Could anyone suggest a similar library like google-diff to diff htmlstrings? Or any suggestions can get my problem fixed with google-diff? I understood google-diff is designed for plain text, but really didn't find a better library than it so far, so it also works if a doable enhancement to google-diff can help.
The wiki at the google-diff-match-patch project shares some ideas. From
http://code.google.com/p/google-diff-match-patch/wiki/Plaintext :
One method is to strip the tags from the HTML using a simple regex or node-walker. Then diff the HTML content against the text content. Don't perform any diff cleanups. This diff enables one to map character positions from one version to the other (see the diff_xIndex function). After this, one can apply all the patches one wants against the plain text, then safely map the changes back to the HTML. The catch with this technique is that although text may be freely edited, HTML tags are immutable.
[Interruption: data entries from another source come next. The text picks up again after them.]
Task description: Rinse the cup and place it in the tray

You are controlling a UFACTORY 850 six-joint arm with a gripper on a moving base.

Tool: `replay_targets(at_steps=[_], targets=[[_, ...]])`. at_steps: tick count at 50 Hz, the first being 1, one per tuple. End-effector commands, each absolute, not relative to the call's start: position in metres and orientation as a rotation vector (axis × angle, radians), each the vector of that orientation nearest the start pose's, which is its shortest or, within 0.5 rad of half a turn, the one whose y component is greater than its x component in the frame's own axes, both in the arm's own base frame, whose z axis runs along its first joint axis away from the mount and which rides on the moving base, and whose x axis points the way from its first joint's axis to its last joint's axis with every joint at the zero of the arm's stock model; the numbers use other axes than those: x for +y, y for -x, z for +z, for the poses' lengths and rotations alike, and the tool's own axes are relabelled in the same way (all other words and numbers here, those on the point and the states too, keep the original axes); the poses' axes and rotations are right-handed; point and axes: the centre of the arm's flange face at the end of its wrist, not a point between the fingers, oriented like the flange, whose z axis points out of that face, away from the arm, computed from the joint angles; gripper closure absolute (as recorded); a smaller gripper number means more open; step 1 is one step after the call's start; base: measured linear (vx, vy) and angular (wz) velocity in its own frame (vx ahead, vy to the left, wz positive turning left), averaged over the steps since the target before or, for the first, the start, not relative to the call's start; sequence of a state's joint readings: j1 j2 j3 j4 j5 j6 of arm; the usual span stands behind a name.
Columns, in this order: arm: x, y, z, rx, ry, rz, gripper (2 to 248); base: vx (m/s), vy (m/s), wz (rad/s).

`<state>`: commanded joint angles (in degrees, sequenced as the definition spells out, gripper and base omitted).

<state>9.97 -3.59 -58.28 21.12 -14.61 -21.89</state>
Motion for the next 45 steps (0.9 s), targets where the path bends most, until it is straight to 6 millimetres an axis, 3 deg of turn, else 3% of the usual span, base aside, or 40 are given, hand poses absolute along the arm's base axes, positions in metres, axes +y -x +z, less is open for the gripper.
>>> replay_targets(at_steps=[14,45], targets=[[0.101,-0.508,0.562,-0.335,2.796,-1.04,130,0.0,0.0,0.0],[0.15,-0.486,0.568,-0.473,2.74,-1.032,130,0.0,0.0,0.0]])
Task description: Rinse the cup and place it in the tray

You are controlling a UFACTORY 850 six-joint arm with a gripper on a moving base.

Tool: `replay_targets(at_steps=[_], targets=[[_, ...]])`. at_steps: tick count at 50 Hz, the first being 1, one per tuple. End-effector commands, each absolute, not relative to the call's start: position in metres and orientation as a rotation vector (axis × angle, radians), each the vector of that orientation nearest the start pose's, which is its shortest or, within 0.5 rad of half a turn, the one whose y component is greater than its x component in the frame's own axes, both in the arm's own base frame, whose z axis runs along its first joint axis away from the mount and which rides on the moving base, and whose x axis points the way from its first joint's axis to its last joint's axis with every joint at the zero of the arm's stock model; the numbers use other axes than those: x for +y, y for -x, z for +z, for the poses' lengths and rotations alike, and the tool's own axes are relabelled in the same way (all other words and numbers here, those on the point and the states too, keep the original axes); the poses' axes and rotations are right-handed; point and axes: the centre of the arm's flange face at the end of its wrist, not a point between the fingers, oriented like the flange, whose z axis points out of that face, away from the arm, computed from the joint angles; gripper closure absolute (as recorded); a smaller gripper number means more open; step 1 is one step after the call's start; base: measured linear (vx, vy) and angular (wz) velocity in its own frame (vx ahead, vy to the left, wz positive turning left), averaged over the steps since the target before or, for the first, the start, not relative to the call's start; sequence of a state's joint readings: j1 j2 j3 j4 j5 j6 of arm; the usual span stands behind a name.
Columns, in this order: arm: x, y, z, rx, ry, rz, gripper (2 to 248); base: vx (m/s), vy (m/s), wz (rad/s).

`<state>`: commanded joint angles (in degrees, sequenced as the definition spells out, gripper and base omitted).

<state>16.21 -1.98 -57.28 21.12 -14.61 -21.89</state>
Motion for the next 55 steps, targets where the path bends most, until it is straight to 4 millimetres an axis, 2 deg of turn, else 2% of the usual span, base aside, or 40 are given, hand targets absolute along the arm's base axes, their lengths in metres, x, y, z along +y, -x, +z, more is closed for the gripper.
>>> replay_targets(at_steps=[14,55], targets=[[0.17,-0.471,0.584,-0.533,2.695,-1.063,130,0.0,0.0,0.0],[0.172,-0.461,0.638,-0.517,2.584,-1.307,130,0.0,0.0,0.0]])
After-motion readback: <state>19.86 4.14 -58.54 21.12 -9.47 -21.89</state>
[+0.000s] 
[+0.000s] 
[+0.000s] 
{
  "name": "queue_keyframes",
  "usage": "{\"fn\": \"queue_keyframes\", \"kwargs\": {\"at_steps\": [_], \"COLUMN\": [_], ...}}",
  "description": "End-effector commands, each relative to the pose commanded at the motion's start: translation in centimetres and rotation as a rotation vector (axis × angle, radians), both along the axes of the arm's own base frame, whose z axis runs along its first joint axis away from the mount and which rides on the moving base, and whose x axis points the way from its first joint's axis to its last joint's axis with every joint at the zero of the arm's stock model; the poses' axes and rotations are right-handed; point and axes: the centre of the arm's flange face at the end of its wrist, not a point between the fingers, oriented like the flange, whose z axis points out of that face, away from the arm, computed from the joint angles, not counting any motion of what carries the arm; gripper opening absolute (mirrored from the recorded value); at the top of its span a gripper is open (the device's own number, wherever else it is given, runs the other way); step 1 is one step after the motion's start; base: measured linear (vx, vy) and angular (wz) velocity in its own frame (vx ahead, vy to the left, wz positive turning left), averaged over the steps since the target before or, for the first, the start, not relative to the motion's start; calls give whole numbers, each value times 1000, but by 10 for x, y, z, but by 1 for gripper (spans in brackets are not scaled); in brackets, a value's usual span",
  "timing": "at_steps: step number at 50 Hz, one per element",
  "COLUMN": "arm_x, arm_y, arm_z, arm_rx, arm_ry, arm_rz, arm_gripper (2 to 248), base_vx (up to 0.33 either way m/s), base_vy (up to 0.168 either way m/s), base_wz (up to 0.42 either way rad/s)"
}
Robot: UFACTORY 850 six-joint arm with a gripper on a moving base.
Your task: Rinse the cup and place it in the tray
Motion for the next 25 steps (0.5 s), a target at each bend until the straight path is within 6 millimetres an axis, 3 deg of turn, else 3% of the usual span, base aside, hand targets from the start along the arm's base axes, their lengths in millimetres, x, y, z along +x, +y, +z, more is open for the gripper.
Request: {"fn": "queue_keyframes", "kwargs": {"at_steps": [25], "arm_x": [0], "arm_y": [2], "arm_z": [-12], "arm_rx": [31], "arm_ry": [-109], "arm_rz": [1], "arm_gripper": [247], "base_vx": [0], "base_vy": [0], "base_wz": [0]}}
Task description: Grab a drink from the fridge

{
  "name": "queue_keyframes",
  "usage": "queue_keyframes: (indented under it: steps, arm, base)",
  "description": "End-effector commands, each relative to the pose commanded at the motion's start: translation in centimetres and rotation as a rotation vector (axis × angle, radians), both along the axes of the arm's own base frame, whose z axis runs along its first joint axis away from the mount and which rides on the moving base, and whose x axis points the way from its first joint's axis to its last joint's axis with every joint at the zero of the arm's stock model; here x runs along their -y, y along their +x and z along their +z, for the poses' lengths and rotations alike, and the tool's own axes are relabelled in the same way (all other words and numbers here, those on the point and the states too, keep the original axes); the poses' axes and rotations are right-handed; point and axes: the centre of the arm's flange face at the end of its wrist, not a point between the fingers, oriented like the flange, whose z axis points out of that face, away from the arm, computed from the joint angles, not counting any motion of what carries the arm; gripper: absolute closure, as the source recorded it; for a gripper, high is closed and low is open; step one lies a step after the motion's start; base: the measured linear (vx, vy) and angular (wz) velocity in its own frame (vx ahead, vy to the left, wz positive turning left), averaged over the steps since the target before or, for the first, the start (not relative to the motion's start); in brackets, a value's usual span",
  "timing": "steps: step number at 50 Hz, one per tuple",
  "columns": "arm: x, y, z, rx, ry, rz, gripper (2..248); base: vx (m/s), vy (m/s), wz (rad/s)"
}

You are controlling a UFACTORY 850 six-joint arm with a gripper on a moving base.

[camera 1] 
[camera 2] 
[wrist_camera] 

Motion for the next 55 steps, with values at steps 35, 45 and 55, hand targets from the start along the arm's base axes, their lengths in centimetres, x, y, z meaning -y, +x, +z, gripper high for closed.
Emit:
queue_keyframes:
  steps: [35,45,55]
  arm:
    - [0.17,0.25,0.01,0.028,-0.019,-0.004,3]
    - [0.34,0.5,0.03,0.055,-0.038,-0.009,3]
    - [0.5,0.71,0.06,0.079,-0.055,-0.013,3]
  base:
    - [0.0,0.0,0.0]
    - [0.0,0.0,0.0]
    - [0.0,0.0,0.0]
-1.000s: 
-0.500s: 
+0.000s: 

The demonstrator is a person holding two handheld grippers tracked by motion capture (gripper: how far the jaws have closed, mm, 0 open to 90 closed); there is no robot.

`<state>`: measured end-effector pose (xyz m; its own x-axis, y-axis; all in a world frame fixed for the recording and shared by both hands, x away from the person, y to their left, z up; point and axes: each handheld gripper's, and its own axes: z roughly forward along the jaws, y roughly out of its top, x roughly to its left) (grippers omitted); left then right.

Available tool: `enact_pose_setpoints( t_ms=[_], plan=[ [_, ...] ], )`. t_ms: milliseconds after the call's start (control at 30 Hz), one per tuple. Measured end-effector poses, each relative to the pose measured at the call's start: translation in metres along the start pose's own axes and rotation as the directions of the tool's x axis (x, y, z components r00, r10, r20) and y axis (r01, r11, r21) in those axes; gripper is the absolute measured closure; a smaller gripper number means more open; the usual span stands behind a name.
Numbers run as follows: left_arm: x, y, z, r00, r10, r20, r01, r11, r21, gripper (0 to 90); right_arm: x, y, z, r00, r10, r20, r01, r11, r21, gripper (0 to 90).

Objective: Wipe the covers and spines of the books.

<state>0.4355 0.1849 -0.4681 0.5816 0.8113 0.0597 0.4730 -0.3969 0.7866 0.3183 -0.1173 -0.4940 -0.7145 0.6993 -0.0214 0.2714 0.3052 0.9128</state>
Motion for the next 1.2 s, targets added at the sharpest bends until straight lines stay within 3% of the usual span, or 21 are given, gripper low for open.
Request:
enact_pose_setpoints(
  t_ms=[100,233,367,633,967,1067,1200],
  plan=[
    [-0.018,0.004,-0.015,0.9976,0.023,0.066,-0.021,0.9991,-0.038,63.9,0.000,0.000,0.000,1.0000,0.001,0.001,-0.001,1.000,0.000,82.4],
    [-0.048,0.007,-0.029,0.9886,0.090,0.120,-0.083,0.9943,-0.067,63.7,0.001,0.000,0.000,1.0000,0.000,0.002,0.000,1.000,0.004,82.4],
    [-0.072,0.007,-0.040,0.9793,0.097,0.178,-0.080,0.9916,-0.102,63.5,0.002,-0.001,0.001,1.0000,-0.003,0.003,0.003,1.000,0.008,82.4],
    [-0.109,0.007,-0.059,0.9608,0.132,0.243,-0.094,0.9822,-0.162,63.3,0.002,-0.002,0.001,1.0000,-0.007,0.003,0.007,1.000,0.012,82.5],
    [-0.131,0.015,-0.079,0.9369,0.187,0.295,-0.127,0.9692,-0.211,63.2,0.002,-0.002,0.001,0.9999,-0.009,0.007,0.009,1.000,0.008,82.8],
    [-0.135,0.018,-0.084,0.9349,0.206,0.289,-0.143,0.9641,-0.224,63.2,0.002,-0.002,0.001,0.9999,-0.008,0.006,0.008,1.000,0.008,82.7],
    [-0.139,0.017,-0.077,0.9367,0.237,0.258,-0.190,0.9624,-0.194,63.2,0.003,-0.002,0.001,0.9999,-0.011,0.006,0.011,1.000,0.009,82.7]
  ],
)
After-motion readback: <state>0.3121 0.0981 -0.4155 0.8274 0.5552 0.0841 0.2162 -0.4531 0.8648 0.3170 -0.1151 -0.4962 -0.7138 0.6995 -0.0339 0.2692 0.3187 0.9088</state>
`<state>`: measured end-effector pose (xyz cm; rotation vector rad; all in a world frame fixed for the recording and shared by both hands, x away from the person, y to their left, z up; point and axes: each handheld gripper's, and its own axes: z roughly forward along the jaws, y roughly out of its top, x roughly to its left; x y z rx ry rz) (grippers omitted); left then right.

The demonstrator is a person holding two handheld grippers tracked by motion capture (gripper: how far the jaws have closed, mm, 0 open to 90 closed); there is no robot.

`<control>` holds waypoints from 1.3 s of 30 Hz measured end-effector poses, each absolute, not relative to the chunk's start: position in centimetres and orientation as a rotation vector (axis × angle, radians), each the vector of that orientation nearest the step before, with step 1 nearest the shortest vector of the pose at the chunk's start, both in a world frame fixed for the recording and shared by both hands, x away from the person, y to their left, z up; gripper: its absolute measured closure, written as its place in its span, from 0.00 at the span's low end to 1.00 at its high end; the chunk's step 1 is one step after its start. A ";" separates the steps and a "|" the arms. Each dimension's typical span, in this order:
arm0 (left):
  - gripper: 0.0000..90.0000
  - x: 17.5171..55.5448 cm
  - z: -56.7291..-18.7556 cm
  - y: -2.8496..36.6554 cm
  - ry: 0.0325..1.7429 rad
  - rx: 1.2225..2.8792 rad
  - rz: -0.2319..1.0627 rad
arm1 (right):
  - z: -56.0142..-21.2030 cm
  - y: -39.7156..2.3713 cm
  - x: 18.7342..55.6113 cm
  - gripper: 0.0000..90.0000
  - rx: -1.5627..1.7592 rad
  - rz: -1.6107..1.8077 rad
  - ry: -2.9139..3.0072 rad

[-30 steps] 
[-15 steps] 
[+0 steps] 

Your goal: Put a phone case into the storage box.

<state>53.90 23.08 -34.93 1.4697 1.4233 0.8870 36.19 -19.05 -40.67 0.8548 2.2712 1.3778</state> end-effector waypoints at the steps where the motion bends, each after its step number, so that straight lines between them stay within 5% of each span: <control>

Another method is to walk the HTML and replace every opening and closing tag with a Unicode character. Check the Unicode spec for a range that is not in use. During the process, create a hash table of Unicode characters to the original tags. The result is a block of text which can be patched without fear of inserting text inside a tag or breaking the syntax of a tag. One just has to be careful when reconverting the content back to HTML that no closing tags are lost.
I have a hunch that the 2nd idea, map-HTML-tags-to-Unicode-placeholders, might work better than one would otherwise guess... especially if your HTML tags are from some reduced set, and if you can perform a little open/close touchup when displaying interleaved (strikethrough/underlined) diff markup.
Another method that might work with simple styling would be remove the HTML tags, but remember the character-indexes affected. For example, "positions 8-15 are bolded". Then, perform a plaintext diff. Finally, using the diff_xIndex position-mapping idea from the wiki's first method, intelligently re-insert HTML tags to reapply stylings to the ranges surviving/added. (That is, if old positions 8-13 survived, but moved to 20-25, insert the B tags around there.)
jsdifflib - A Javascript Visual Diff Tool & Library
https://github.com/cemerick/jsdifflib
There's a demo here: http://cemerick.github.io/jsdifflib/demo.html
Pretty Diff does everything you need, except you will need to update the DOM response so that the diff fires against the "onkeyup" event instead on button click.
http://prettydiff.com/
Take a look at SynchroEdit, might be useful.
There is another popular library called JSDiff https://github.com/kpdecker/jsdiff. It works with HTML content too. The only drawback is that it requires a new line carriage return at the end of each line to treat it as a different line. Otherwise, all the HTML content will be treated like a single line.